● Your objective:
A word-for-word copy of the data is what's wanted, with no pictures.

● Material provided:
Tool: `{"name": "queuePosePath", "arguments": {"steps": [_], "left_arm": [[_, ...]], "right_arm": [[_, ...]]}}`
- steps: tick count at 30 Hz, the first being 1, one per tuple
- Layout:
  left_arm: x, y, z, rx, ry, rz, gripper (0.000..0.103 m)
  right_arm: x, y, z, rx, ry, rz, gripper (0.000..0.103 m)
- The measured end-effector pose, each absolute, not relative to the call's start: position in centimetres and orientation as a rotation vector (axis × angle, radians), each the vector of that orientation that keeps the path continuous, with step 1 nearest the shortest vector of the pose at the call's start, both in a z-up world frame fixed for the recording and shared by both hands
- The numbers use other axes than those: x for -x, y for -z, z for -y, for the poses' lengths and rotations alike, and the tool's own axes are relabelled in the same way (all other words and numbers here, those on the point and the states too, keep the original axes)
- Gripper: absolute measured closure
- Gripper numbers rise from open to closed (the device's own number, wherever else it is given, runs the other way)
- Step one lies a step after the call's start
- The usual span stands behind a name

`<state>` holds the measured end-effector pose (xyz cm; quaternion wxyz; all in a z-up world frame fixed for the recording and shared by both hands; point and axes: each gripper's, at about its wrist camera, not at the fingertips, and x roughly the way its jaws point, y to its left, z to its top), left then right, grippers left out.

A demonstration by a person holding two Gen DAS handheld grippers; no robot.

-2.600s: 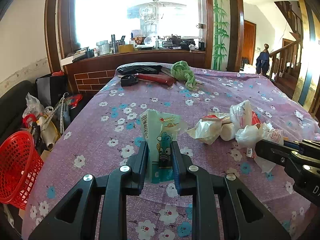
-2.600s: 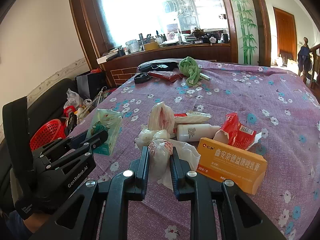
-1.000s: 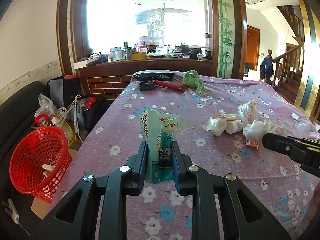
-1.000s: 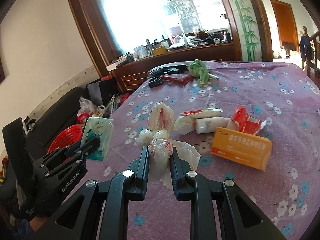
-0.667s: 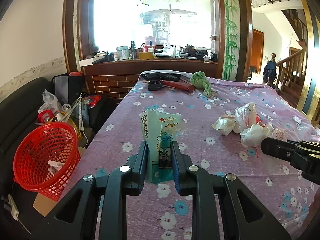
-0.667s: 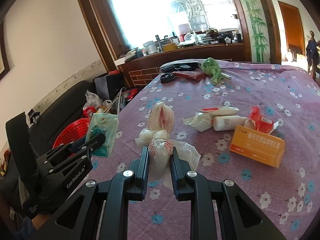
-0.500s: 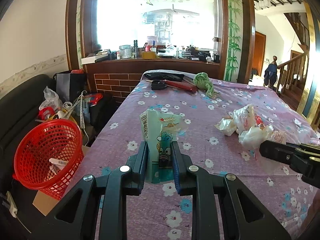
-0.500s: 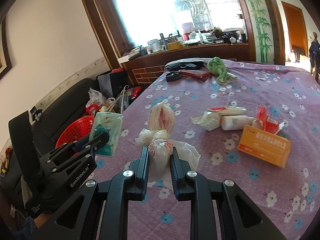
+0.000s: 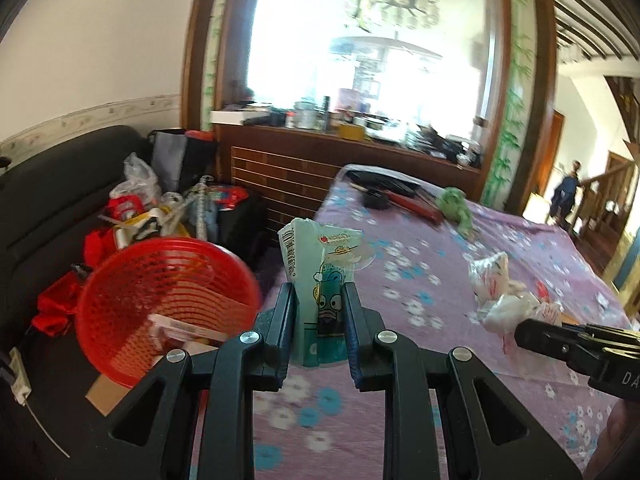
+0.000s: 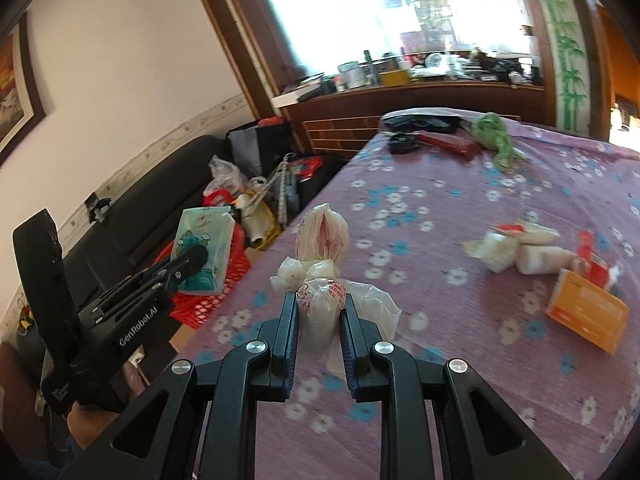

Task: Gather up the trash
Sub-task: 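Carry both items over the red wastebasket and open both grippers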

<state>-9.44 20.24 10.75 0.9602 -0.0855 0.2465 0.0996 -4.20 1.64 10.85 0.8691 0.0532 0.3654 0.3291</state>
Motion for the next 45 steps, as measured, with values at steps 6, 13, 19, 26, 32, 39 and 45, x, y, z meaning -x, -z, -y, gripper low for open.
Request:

● Expected output:
Tool: `{"name": "queuePosePath", "arguments": {"steps": [_], "left_arm": [[_, ...]], "right_arm": [[_, ...]]}}`
- steps: tick count at 30 Hz, the first being 1, one per tuple
- Layout:
  left_arm: x, y, z, rx, ry, rz, gripper (0.000..0.103 m)
  right_arm: x, y, z, rx, ry, rz, gripper (0.000..0.103 m)
- The measured end-effector pose, each absolute, not relative to the call's start: position in centimetres and orientation as a rotation vector (axis × angle, radians), each the vector of that orientation that keeps the path continuous, with step 1 nearest the shortest vector of the pose at the call's start, both in a z-up world frame fixed for the recording and shared by both hands
- The numbers use other axes than those: x for -x, y for -z, z for -y, for the poses' lengths and rotations alike, and the tool's own axes are relabelled in the same way (all other words and numbers here, those on the point and the states too, keep the original axes)
- Gripper: absolute measured closure
- Gripper numbers rise from open to closed (the device's own number, wherever else it is given, runs the other way)
- Step one lies a step after the call's start
- The usual span stands behind a name

`<state>` holds the measured end-effector pose (xyz cm; quaternion wxyz; all in a z-up world frame fixed for the recording and shared by both hands; point and axes: each gripper's, at about its wrist camera, not at the fingertips, and x roughly the way its jaws point, y to its left, z to its top), left then right, grippers left out.

A demonstration by a person holding two Gen DAS handheld grippers; no robot.

-2.600s: 
-2.600s: 
-1.000s: 
-1.000s: 
-0.667s: 
-0.667s: 
-0.500s: 
-0.500s: 
+0.000s: 
+0.000s: 

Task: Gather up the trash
Sub-task: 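Carry both items over the red wastebasket and open both grippers
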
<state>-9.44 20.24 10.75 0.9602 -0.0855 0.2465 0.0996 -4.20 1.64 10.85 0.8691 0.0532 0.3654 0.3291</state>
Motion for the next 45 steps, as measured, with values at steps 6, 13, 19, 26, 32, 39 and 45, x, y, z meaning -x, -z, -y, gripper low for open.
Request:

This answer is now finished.